Bertrand Guillot
Le résumé:
"Puisant dans ma lointaine mémoire scolaire, j'improvise un nouvel
exercice : cette fois il ne s'agit plus de nommer les lettres, mais de
prononcer le son qu'elles forment : "D'eu", "T'eu", "Sssss"...
Jeux de lèvres, le courant passe. et maintenant, comme si c'était prévu
depuis le départ, j'annonce le plat de résistance. Nous allons terminer
cette séance en lisant un mot, un vrai. Je reprends l'explication sur
les syllabes. Je doute d'être vraiment compris mais face à moi les yeux
sont allumés. On y va; Sur la feuille maintenant les lettres vont deux
par deux, je m'applique. B... A...
- ...
La barre est trop haute. Opiniâtre ou inconscient, je poursuis.

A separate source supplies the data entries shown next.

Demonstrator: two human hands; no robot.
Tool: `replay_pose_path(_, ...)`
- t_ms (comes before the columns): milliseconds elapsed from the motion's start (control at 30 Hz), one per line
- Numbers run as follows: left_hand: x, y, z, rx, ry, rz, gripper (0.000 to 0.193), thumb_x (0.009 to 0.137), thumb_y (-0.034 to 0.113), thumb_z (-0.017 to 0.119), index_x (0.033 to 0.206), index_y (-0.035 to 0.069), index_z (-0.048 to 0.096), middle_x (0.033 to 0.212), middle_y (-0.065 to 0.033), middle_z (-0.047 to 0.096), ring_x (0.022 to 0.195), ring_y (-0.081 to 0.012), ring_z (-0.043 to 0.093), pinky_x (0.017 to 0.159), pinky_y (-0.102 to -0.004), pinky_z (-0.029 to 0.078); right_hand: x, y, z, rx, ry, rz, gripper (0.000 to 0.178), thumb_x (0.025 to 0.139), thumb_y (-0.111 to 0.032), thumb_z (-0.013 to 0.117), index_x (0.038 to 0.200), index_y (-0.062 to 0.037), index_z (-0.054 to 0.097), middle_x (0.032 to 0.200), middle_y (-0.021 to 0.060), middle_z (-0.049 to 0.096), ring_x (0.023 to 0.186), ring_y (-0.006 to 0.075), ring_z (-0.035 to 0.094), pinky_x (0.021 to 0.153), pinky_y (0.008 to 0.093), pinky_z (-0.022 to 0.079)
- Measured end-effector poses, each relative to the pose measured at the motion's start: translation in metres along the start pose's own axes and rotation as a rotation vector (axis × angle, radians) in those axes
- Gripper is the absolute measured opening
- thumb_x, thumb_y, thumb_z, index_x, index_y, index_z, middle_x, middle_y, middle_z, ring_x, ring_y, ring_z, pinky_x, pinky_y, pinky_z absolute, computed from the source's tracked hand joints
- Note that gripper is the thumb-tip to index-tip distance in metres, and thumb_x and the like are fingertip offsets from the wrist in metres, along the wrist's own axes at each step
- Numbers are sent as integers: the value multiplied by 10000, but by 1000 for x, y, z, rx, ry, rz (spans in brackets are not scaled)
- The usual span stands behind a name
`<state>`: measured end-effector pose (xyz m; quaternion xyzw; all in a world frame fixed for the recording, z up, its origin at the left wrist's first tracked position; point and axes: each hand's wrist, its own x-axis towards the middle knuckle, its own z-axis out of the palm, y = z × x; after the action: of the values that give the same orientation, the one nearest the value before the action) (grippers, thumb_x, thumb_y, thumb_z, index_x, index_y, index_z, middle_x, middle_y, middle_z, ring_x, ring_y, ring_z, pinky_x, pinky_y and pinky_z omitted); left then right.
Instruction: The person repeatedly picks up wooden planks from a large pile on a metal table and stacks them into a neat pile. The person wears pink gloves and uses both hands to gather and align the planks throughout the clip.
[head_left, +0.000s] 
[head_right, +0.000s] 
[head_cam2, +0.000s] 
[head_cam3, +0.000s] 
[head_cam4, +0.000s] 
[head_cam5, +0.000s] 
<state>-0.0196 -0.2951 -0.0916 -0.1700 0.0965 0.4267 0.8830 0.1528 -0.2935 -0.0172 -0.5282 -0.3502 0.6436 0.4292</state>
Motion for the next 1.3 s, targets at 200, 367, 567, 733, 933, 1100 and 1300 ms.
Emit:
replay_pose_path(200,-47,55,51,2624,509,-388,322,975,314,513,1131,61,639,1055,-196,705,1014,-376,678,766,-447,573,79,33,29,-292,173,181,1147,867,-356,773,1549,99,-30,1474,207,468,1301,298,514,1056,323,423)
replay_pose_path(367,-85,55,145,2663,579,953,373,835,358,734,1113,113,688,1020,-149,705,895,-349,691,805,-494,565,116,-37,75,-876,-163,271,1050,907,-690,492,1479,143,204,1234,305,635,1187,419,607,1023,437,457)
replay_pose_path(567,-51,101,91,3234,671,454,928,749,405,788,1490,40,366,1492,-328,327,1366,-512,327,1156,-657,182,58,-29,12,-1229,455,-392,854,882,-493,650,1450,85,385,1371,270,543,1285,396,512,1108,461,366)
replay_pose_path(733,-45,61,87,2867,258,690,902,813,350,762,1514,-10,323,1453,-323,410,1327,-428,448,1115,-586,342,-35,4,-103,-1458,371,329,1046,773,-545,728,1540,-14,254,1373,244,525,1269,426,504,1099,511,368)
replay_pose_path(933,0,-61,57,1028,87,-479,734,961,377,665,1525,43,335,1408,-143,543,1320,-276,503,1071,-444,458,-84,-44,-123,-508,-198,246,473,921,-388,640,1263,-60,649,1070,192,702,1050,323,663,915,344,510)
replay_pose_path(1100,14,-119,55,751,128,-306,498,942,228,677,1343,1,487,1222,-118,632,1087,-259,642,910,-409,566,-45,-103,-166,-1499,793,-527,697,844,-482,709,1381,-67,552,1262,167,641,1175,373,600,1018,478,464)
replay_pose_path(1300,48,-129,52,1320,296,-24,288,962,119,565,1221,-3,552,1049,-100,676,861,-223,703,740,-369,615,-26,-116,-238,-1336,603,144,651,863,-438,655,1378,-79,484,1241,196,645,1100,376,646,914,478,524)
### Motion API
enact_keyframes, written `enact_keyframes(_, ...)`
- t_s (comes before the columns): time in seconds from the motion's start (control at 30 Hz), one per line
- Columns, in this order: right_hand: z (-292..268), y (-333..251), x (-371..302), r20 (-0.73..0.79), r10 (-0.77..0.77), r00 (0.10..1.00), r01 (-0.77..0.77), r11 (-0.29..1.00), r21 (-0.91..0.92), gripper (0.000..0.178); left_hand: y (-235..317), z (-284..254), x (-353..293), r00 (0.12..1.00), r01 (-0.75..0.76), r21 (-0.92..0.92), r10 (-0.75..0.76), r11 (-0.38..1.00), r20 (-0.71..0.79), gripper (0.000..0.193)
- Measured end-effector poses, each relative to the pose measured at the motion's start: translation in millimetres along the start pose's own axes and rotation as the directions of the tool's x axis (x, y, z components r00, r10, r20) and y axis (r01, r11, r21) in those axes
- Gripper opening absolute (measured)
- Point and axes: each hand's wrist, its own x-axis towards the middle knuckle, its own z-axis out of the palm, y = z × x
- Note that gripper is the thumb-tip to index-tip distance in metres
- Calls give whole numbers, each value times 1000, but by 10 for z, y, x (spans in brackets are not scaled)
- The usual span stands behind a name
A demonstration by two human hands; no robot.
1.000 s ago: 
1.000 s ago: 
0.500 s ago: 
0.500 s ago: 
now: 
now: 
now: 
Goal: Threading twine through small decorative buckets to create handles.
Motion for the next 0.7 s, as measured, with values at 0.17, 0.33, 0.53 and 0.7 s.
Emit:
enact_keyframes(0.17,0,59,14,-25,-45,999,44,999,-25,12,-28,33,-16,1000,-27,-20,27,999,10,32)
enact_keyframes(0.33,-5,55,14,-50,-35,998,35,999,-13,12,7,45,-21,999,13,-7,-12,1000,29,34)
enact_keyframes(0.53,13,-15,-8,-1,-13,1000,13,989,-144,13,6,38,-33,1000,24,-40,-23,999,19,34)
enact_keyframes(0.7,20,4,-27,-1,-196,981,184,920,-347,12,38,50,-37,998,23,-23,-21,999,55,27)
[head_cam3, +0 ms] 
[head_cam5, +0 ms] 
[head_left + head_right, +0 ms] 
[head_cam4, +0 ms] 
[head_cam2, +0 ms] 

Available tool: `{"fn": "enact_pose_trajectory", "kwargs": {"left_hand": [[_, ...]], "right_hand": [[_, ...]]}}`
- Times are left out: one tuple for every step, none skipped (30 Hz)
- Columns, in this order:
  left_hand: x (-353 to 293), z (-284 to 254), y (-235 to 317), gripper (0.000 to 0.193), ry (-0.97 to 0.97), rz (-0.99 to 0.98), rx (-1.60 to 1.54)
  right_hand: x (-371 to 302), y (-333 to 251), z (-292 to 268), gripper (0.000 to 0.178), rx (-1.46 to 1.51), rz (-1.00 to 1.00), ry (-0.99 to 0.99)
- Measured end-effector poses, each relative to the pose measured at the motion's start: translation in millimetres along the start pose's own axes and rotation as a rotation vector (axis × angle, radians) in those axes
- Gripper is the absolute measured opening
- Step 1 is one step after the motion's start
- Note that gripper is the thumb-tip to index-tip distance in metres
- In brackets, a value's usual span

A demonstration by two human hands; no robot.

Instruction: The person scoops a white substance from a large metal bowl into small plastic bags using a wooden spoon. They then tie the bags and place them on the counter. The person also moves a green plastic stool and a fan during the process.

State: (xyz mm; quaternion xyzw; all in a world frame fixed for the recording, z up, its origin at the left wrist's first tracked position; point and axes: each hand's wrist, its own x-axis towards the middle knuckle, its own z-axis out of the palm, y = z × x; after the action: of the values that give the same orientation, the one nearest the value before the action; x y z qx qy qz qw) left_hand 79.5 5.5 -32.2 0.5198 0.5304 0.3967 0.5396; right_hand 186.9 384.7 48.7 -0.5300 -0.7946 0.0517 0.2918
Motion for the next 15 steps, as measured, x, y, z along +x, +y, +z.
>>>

J'insiste sur le B ("B'eu", font les lèvres), j'exagère le A (Monsieur
Jourdain, salut), avec force gestes je mime la consonne qui vient tomber
sur la voyelle, allez Nabil. "B'eu" et A, B+A ?
- Heu... Bi ?"
Le choix du livre:
J'ai eu la chance de me voir proposer cette lecture en livre voyageur par Anne-Sophie. Merci à elle et à Mathilde des éditions Rue Fromentin pour la découverte!
Mon avis:
En débutant ce livre, je savais qu'en France il y avait un nombre assez ahurissant d'illettrés et d'analphabètes, mais rien de tel pour en prendre la mesure que de lire cet ouvrage.
En effet, ici, Bertrand Guillot nous dresse le portrait des "apprenants" immigrés venus apprendre à lire au centre Riquet à Paris.
Pour la plupart, ils vivent en France depuis 5, 10, 15 ans et ont réussis tant bien que mal à suivre leur chemin sans avoir les bases pour lire ou du moins déchiffrer les textes rudimentaires qui leur permettront d'être autonomes. C'est ce que les bénévoles du centre tentent, chaque vendredi soir, en petit groupe de leur enseigner: le B-a. BA de la langue française.
Ainsi, nous suivons Bah, Amah, Nabil et les autres durant une année "scolaire" dans leurs apprentissages. Ils sont motivés, persévérants pour la plupart et voient en leurs bénévoles des hommes et femmes qui les sauveront.
Je mesure la difficulté de reprendre ou plutôt démarrer à 40, 50 ans un cycle d'apprentissage d'une langue qui n'est pas leur langue maternelle. Je ne suis pas certaine, à leur place d'en avoir le courage.
Cet ouvrage est vraiment très instructif. On se rends compte que la demande pour ces cours d'alphabétisation est supérieure à l'offre et que les bénévoles sont de vraies pépites.
Pour être moi-même bénévoles (mais à un tout autre niveau), je mesure l'implication et ce que les gens attendent de vous. Parfois, ça met quand même beaucoup la pression ^^.
Ce documentaire est intéressant car pour une fois on met le doigt sur le tabou qu'est l'illettrisme en France. Une belle leçon d'humilité venant de gens pour qui la vie est loin d'être facile. Car comme le dit si bien Bertrand Guillot, les mots sont partout, sur les formulaires de sécu, de pôle emploi, sur le plan du métro, les horaires du prochain bus, mais aussi sur l'affiche publicitaire que vous pourriez lire en attendant votre tour à la Caf et qui vous ferais sans doute un peu passer le temps...
Ma note: 8,5/10
Un documentaire accessible, qui pointe le doigt sur un réalité pas vraiment réjouissante. Les dialogues tout au long de l'ouvrage donne une dynamique appréciable au témoignage qui, sans cela, aurait pû être redondant!
Le petit plus:
Le site de L'agence nationale de lutte contre l'illéttrisme, ICI
Je vous invite à consulter ce document qui officialise les chiffres de l'illéttrisme en France
Commentaires
1. Mélopée le 07-06-2011 à 18:47:07 (site)
Ce me semble en effet bien intéressant !
2. Anne Sophie le 08-06-2011 à 12:01:03 (site)
merci d'avoir participé au voyage de ce livre
3. Mypianocanta le 08-06-2011 à 13:55:30 (site)
Tiens je retiens le site que tu cites... et je trouve dommage que cette alphabétisation ne soit pas plus prise en charge.